Sorry I'm a day late on this one people, but you know how it is with school and sleep and breathing.  We all get busy.

qualm \kwahm, kwawm\, noun:
1. an uneasy feeling or pang of conscience as to conduct; compunction: He has no qualms about lying.
2. a sudden feeling of apprehensive uneasiness; misgiving: a sudden qualm about the success of the venture.
3. a sudden sensation or onset of faintness or illness, especially of nausea.

You want to hear about qualms?  I'll tell you about qualms, specifically my qualms.  I have a qualm about my future.

That's right, but luckily it's a qualm in the best possible way.  You see, I'm not one of those people who have no options in life and can barely get by.  I am blessed enough to be pursuing my college education, and because of that, so many doors have opened for me.  The qualm that I have with this, is which door to choose.

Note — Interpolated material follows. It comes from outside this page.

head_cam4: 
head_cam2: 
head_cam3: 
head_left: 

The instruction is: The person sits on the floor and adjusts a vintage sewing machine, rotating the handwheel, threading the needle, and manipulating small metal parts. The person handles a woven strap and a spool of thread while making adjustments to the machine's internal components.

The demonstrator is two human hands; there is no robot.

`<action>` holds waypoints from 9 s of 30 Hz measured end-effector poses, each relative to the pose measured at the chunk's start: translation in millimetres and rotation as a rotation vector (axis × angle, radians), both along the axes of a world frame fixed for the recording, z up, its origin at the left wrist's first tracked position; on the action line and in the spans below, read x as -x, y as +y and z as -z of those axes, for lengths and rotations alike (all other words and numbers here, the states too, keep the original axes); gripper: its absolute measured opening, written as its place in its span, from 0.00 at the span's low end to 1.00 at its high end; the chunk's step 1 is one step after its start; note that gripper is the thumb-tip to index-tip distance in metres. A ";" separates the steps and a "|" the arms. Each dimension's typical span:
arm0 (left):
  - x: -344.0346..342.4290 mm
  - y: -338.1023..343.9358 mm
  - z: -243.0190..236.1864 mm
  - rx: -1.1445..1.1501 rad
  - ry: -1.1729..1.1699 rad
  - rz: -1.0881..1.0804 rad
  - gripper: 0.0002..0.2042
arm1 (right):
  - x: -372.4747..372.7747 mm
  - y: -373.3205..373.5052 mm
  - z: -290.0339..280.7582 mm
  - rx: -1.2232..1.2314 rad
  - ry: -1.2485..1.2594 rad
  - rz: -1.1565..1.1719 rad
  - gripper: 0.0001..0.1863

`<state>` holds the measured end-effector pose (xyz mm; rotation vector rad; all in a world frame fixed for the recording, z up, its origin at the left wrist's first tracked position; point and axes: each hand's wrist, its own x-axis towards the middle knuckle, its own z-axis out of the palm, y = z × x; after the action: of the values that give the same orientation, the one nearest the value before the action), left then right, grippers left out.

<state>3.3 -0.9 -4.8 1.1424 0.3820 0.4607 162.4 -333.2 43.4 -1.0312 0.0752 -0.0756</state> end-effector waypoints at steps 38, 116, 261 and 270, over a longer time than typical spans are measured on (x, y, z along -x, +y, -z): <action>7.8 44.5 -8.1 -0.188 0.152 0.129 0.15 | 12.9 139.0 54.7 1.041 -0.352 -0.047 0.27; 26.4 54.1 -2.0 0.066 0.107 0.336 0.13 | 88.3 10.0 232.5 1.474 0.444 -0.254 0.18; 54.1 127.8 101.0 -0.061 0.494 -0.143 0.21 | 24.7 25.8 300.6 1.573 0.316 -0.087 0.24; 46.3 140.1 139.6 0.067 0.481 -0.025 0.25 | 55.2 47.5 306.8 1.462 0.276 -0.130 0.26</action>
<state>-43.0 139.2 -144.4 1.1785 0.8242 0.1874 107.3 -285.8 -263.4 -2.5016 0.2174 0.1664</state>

One thing you should know about me is that I'm a joiner.  I join clubs, social groups, and volunteer projects.  So far, in my freshman year of college, I have joined one organization, and I'll likely not be able to stick with it forever, because of a major first world problem that's been on my mind.  Now that I'm in college, at a major university, I have the opportunity to study abroad.  Where?  I can double major.  In what?  I can have a minor-- don't even get me started.  

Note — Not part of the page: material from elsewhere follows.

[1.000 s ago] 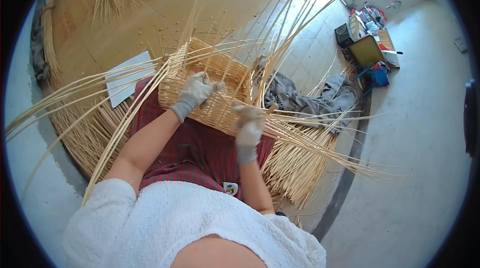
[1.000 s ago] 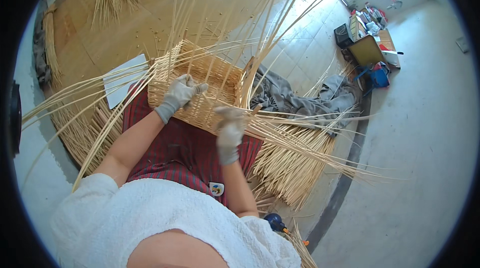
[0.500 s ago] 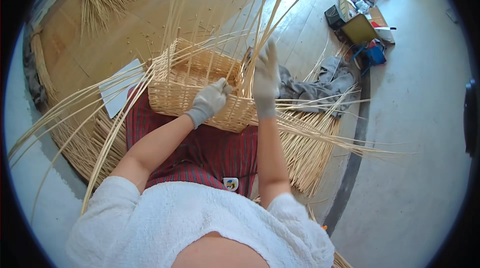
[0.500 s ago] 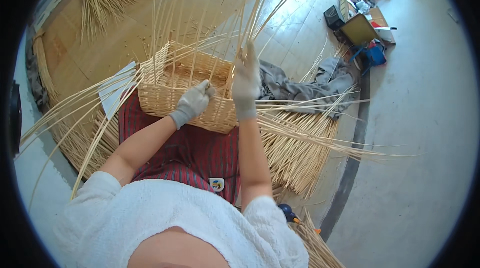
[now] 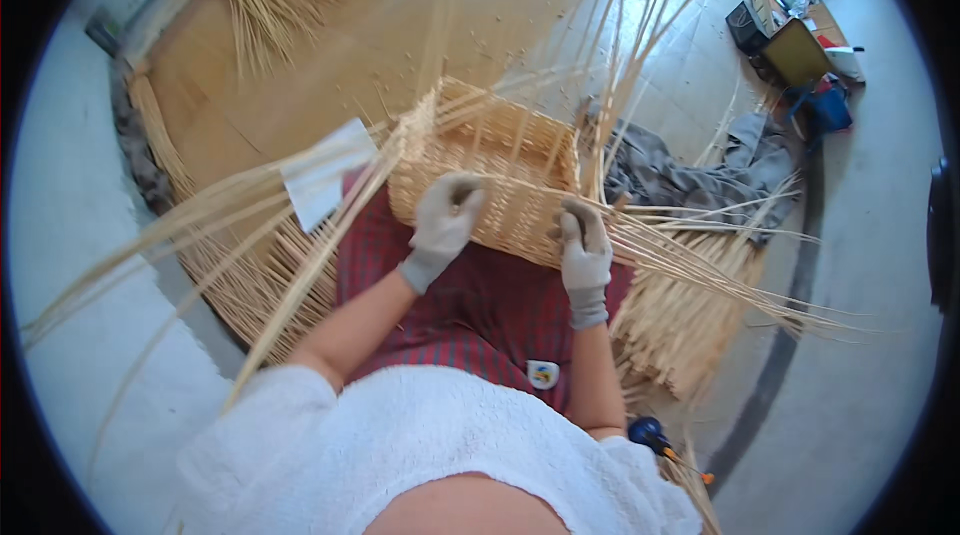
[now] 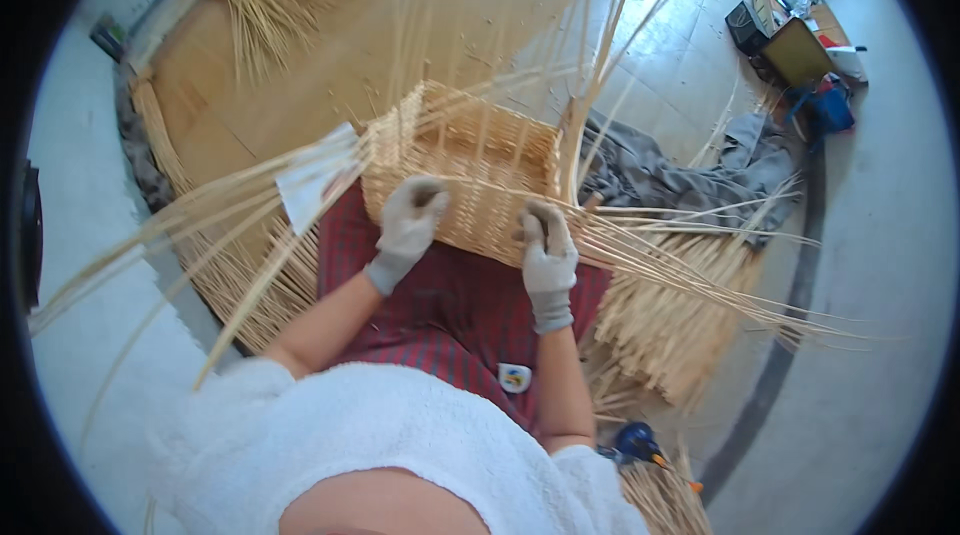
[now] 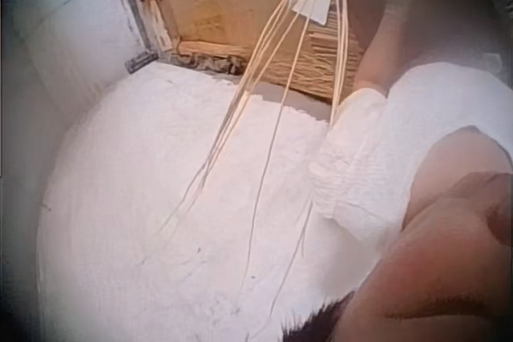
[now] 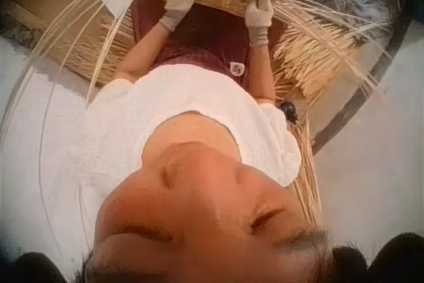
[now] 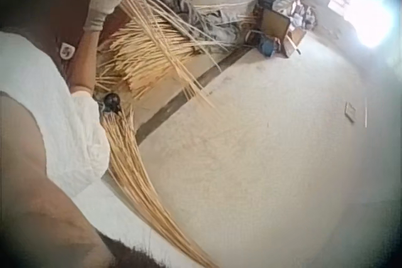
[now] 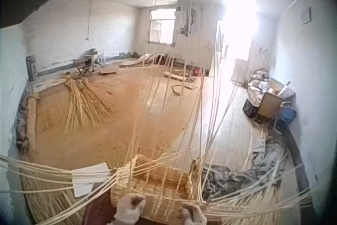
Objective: The person sits on the floor and weaves a basket using thin wooden strips. They interlace the strips by hand, pulling and adjusting them to form the basket's structure.
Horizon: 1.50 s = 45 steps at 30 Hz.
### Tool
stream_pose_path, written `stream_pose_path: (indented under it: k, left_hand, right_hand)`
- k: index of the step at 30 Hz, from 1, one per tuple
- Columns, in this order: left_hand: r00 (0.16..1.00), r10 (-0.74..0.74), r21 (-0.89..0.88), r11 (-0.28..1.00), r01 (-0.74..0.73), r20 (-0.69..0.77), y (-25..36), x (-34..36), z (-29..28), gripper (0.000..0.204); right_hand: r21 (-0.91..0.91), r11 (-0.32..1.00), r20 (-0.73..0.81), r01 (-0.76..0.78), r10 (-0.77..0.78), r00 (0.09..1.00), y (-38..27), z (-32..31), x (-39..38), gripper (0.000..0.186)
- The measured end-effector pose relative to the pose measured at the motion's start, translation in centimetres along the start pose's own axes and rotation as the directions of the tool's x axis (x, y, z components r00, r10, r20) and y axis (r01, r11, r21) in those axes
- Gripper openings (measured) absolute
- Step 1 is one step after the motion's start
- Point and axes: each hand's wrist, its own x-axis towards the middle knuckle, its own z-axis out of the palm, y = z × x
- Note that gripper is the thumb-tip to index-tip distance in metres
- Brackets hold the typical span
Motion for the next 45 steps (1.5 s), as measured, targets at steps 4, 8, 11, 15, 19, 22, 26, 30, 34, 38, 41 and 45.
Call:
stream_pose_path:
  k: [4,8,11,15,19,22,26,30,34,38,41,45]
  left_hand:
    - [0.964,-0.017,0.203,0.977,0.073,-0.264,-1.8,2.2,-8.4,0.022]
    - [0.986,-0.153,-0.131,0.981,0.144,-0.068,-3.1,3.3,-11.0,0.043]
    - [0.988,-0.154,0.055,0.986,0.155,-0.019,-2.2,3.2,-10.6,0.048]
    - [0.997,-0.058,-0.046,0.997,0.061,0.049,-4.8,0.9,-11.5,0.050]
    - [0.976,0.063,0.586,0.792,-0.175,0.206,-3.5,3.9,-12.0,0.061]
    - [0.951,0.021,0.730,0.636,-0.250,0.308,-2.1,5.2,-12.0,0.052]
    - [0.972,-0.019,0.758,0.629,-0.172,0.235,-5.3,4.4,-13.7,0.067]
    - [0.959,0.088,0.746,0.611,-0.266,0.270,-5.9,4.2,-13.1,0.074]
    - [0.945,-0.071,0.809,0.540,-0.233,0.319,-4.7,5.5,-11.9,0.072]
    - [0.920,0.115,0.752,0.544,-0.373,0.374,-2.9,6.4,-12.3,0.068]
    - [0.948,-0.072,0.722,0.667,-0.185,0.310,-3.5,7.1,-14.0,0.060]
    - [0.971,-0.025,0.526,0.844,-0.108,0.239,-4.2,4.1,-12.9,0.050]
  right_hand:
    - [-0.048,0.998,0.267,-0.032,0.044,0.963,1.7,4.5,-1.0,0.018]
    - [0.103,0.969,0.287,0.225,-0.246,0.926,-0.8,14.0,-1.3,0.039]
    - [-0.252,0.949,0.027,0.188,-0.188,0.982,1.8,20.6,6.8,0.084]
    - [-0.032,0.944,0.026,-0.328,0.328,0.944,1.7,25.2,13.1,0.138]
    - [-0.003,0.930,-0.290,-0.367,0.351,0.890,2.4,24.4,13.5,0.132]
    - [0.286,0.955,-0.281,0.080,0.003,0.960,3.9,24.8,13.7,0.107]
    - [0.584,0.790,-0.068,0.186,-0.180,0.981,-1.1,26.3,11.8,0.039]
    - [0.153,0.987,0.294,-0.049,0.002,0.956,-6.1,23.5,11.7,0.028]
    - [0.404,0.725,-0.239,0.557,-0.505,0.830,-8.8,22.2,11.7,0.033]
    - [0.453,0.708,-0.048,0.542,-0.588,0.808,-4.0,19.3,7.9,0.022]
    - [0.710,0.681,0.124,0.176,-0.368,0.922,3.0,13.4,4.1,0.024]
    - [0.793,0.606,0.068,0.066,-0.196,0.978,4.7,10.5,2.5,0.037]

I just feel like all of these options make life after and even during college extremely overwhelming.  You can't help but feel like there is only one right path for you, and it's so easy to make the wrong decision.  What if you screw up?  What if you choose a path that was not right for you in the end?
Answer: there is always a right path for us as individuals, and any path we take has the potential to be the right path.  I just need to work on that.  Starting first thing tomorrow.